The Public Land Development Corp. sneaked into town like the proverbial thief in the night, and, sadly, it appears to be going out the same way — if it’s going out at all.
And the elected officials responsible for this ham-handed exercise in back-door democracy wonder why the public doesn’t trust them.
The Legislature created the PLDC in 2011 to raise revenues for state services by allowing private development of underused state lands.
The projects would be overseen by a largely unaccountable board that could make development deals free from many state and county environmental and zoning controls.
Incredibly, legislation of such magnitude passed with little notice and without full public hearings.
Community groups, environmentalists and Native Hawaiians became enraged, calling it "grand theft aina."
The two main legislators behind the idea — Sens. Donovan Dela Cruz and Malama Solomon — and a supportive Gov. Neil Abercrombie responded by insulting opponents, offering minor rules tweaks and pledging to block efforts to repeal the law.
But steady public outrage forced them to reconsider, and some kind of repeal bill seems inevitable in this year’s Legislature.
Unfortunately, Dela Cruz and Solomon are playing the same legislative games with repeal that caused so much alarm about PLDC’s birth, leading to worries that the repeal is a sham to keep the PLDC alive in another form.

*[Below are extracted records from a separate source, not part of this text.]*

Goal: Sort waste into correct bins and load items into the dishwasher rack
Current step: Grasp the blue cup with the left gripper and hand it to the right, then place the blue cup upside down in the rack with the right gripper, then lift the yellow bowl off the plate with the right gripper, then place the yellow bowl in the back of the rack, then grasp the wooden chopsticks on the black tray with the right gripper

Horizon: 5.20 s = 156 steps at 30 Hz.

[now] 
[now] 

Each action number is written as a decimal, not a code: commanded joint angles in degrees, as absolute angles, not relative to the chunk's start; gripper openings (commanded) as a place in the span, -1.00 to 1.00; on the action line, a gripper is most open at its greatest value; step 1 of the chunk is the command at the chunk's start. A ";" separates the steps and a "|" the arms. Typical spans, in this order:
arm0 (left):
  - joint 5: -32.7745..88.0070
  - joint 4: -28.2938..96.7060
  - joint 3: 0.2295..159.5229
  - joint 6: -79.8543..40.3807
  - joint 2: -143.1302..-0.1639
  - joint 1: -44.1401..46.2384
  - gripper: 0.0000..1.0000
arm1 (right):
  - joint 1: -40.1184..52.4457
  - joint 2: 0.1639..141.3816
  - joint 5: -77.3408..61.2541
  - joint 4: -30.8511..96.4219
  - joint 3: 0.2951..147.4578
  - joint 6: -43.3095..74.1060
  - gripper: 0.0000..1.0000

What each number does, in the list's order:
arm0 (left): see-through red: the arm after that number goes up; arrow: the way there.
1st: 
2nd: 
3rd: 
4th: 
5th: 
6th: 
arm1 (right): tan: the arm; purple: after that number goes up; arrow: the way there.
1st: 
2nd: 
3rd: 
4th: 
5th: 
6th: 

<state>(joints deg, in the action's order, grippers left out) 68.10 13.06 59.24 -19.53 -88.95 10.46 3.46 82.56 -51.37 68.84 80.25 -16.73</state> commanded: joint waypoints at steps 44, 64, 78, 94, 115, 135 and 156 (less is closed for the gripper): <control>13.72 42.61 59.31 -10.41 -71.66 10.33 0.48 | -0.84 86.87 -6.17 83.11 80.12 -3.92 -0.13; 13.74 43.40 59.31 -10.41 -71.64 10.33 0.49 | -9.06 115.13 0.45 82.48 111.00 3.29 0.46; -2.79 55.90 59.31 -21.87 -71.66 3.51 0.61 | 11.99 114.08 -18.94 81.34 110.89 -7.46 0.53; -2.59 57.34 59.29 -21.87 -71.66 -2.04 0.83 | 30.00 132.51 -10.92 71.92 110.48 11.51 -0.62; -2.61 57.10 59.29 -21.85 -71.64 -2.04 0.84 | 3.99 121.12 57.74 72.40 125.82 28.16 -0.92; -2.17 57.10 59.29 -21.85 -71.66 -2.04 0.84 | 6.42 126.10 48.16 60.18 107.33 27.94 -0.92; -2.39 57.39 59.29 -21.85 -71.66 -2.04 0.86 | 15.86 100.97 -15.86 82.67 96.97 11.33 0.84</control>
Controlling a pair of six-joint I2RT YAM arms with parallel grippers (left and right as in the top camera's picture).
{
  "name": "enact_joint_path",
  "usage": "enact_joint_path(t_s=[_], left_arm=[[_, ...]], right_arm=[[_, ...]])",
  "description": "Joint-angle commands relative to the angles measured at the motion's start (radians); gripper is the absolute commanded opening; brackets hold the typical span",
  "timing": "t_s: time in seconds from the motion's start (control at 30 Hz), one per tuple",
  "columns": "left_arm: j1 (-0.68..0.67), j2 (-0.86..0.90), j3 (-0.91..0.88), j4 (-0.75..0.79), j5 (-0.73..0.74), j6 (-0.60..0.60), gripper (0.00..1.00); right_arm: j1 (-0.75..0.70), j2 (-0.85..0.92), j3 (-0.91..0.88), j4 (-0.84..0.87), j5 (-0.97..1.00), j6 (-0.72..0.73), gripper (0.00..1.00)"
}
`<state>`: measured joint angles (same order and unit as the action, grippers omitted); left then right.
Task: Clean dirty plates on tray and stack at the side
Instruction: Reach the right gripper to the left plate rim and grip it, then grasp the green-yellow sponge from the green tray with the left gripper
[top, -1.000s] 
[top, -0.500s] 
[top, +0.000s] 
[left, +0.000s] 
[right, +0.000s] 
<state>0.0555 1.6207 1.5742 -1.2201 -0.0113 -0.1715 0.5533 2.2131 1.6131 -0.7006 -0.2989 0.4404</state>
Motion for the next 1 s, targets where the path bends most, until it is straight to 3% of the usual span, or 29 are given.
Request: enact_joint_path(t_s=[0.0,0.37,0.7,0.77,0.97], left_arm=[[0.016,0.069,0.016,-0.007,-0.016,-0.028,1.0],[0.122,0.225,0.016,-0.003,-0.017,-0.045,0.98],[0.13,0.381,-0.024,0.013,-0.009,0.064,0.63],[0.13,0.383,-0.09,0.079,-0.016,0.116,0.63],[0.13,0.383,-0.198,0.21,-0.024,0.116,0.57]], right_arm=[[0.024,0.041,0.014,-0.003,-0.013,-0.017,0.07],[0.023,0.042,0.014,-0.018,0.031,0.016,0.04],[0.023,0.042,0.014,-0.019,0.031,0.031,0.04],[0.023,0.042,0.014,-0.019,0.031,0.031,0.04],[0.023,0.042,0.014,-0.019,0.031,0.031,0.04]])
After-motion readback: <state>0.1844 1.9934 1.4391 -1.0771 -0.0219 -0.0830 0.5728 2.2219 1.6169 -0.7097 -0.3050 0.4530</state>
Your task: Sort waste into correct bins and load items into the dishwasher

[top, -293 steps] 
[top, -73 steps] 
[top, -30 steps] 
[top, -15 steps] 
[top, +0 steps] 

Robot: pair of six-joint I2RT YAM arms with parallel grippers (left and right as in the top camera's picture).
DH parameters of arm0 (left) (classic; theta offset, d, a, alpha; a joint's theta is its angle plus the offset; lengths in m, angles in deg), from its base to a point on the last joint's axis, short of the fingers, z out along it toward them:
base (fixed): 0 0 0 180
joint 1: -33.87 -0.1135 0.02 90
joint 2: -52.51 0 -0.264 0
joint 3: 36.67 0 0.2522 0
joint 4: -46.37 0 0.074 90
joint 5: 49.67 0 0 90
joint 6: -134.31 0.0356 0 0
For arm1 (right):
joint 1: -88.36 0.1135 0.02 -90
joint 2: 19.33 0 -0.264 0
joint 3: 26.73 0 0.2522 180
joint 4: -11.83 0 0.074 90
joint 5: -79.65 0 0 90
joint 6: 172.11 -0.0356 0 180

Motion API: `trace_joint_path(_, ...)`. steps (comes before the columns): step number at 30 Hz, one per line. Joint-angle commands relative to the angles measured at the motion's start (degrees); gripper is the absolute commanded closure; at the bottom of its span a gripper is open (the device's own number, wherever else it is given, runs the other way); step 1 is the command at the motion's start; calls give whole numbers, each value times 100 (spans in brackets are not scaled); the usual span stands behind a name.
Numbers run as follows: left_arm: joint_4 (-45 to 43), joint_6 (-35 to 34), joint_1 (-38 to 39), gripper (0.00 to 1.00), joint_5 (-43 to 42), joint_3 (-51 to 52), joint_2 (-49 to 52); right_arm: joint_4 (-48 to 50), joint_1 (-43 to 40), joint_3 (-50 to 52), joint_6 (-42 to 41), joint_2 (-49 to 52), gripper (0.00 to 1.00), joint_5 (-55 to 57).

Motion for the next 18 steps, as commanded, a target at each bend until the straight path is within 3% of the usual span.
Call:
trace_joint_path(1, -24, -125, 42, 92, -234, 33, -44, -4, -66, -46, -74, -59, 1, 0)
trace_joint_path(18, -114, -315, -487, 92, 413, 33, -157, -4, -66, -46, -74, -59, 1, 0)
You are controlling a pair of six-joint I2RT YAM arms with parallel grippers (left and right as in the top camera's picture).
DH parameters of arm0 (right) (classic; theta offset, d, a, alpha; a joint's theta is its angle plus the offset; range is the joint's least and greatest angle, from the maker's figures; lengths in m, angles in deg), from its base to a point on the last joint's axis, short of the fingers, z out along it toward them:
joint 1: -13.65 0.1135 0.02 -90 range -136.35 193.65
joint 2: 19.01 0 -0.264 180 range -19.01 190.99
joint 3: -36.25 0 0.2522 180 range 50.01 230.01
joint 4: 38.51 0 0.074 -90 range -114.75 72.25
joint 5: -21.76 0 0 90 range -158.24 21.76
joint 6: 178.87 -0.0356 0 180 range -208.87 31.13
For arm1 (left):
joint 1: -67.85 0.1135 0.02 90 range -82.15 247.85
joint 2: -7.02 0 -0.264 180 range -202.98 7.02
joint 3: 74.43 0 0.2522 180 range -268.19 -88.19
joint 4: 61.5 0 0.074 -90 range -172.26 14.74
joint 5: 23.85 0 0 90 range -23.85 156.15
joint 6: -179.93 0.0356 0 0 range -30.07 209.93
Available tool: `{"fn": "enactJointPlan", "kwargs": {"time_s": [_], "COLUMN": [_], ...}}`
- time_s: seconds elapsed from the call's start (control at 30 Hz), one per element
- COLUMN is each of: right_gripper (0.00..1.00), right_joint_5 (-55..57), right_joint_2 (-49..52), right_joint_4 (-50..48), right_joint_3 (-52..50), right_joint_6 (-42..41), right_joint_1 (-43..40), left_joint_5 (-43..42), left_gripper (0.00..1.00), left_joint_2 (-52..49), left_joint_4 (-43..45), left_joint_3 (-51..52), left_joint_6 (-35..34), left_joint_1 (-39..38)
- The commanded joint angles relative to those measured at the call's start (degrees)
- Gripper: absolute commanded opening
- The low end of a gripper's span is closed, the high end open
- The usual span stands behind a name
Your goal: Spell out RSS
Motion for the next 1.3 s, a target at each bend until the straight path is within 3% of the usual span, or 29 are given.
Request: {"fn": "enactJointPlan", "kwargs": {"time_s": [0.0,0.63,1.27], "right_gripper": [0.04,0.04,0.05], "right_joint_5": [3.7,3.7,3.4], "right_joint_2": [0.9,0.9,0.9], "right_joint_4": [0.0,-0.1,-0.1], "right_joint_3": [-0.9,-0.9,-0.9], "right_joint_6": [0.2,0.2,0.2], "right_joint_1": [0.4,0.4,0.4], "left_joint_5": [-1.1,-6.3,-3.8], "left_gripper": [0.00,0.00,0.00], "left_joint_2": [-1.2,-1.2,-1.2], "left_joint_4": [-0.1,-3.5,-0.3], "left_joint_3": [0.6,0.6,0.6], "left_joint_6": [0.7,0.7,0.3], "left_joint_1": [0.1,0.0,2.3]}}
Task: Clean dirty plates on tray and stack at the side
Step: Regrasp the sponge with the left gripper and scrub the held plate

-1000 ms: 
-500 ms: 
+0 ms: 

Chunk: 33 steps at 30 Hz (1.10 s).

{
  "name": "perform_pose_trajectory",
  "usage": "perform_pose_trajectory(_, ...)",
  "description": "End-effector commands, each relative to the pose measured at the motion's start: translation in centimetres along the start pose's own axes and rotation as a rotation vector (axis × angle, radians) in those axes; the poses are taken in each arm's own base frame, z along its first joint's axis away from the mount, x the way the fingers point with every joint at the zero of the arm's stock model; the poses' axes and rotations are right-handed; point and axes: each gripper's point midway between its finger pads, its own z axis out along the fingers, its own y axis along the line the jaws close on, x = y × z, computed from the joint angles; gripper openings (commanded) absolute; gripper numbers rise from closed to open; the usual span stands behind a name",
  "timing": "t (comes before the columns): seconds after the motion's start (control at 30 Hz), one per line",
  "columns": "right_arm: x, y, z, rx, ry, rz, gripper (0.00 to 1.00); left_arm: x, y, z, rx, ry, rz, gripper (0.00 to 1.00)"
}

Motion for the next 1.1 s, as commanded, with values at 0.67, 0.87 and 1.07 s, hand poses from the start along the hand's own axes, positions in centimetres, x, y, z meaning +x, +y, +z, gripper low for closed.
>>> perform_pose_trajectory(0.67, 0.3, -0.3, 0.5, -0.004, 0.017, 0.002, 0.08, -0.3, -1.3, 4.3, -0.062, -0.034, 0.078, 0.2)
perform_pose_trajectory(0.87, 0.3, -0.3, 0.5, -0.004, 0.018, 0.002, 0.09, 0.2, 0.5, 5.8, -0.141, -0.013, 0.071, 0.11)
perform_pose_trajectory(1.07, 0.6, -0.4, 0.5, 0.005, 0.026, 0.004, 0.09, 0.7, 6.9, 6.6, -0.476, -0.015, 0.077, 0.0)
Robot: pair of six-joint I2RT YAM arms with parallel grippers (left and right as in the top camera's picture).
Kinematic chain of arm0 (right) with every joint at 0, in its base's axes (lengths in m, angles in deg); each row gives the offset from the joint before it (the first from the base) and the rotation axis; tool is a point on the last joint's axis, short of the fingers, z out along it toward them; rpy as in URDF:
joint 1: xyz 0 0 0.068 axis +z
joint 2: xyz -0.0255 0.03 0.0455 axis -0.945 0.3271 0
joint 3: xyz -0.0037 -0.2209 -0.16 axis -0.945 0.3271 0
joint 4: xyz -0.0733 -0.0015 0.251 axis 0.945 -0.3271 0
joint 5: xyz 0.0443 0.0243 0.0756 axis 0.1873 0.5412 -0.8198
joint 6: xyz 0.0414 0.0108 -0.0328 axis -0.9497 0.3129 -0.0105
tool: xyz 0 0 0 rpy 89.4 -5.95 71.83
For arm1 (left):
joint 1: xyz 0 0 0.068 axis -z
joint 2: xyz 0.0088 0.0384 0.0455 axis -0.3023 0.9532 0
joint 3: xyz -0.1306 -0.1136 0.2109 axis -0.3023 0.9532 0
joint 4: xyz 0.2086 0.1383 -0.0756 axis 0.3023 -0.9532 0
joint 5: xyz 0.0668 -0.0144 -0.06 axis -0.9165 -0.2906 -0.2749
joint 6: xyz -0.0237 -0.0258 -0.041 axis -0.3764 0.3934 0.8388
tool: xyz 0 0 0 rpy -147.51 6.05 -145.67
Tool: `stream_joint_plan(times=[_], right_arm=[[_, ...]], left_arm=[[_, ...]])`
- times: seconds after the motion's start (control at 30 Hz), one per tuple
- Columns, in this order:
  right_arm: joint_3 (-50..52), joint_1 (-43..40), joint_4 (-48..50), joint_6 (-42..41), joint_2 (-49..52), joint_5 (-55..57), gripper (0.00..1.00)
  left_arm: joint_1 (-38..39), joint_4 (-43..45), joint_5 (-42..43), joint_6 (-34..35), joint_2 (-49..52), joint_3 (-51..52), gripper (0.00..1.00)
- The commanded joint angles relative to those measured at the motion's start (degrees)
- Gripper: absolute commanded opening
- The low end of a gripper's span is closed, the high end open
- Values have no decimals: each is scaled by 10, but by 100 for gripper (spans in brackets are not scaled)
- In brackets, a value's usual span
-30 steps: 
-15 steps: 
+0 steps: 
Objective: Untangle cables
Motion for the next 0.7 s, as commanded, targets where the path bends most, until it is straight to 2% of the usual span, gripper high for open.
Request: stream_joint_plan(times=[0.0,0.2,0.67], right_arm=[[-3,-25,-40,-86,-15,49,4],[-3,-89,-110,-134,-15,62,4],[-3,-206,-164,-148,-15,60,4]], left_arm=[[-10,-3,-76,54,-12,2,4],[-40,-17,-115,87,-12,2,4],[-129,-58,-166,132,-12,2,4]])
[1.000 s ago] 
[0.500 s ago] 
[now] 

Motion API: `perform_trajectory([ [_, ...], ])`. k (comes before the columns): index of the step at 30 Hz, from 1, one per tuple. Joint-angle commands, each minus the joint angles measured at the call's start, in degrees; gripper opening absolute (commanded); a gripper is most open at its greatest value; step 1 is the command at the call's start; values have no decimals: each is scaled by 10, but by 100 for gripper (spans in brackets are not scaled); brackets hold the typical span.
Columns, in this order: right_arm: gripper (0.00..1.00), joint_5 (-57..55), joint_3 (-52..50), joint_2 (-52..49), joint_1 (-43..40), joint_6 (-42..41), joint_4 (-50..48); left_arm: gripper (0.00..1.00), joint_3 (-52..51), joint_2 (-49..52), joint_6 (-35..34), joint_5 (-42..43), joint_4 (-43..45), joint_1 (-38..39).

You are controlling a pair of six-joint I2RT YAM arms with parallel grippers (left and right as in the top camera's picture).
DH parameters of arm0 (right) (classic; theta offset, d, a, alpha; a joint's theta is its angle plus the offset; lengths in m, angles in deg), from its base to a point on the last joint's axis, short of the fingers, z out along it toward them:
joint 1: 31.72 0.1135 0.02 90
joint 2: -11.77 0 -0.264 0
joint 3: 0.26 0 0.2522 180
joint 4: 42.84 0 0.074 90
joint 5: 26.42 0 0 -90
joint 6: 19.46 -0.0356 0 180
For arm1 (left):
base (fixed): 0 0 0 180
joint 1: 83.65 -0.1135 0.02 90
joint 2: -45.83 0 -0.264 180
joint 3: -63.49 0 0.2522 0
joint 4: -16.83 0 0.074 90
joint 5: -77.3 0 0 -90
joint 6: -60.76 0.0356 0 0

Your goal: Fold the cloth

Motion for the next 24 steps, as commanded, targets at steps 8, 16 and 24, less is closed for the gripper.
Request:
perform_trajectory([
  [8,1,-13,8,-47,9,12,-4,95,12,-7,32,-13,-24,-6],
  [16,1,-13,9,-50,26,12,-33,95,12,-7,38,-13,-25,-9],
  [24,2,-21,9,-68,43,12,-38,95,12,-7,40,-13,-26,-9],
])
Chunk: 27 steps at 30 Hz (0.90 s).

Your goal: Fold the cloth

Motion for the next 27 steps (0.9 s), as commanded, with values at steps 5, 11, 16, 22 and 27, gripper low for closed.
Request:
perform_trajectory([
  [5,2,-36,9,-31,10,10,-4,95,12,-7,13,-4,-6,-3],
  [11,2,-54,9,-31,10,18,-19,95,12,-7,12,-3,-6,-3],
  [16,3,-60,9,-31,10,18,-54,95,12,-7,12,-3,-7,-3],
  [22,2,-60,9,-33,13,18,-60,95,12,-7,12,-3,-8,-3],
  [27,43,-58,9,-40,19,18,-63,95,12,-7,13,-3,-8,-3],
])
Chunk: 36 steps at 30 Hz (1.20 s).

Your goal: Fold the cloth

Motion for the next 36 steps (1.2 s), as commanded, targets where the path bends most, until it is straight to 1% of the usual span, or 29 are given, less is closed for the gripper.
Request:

First Solomon said she wouldn’t hear a repeal bill. Then she and Dela Cruz did a gut-and-replace on the bill to punish other state agencies for the PLDC’s demise. Finally, another gut-and-replace produced an actual repeal bill that passed the Senate unanimously.
But unlike the clean repeal passed by the House, the Senate bill would keep PLDC staff on the state payroll in another department, breeding suspicion that a resurrection is planned.
A separate bill by Dela Cruz would create a Public-Private Partnership Authority with similar powers as the PLDC, and another Senate bill would give the Department of Hawaiian Home Lands the right to enter into private development deals that could include casino gambling.
Abercrombie is pushing bills to allow development around schools and park lands separate from the PLDC.
Whether or not the PLDC was a good idea, its execution has been so clumsy that public trust is irrevocably lost.
The only workable path forward is complete repeal of the PLDC and its staff and an end to current maneuvers to perpetuate the agency under a different name.
Revisiting the concept should wait for the next Legislature, when we can truly start fresh with full transparency and open discussion of the options.
Dela Cruz and Solomon buried themselves in their own shibai and can’t dig out with more of the same.
To earn trust, the only way is to behave in a trustworthy manner.